# WORK TO BE COMPLETED
Wherever "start" appears in a line of the listing, report that line.

# COLLECTED MATERIAL
====================

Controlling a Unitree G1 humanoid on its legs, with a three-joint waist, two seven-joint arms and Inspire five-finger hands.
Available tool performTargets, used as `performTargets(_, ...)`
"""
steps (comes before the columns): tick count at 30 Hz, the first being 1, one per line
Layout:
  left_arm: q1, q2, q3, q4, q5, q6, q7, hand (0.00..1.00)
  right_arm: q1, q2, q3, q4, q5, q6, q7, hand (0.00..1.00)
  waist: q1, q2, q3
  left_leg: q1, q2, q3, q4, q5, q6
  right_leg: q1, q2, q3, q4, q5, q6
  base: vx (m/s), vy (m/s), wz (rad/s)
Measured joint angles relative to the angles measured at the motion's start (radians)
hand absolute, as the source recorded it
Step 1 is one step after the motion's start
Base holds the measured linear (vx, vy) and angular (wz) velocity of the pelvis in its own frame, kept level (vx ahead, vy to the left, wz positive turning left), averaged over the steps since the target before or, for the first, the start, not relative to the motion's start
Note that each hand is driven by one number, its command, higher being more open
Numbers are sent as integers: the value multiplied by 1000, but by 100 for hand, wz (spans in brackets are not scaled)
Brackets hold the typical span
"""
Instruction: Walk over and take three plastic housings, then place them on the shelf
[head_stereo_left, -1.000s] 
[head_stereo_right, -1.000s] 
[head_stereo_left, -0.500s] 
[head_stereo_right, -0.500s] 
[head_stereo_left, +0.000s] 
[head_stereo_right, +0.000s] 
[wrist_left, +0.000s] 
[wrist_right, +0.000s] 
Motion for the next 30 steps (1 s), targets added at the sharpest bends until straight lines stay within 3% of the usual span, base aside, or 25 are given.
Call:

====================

# WRITTEN SOLUTION
Measured joint angles relative to the angles measured at the motion's start (radians)
Step 1 is one step after the motion's start
Base holds the measured linear (vx, vy) and angular (wz) velocity of the pelvis in its own frame, kept level (vx ahead, vy to the left, wz positive turning left), averaged over the steps since the target before or, for the first, the start, not relative to the motion's start

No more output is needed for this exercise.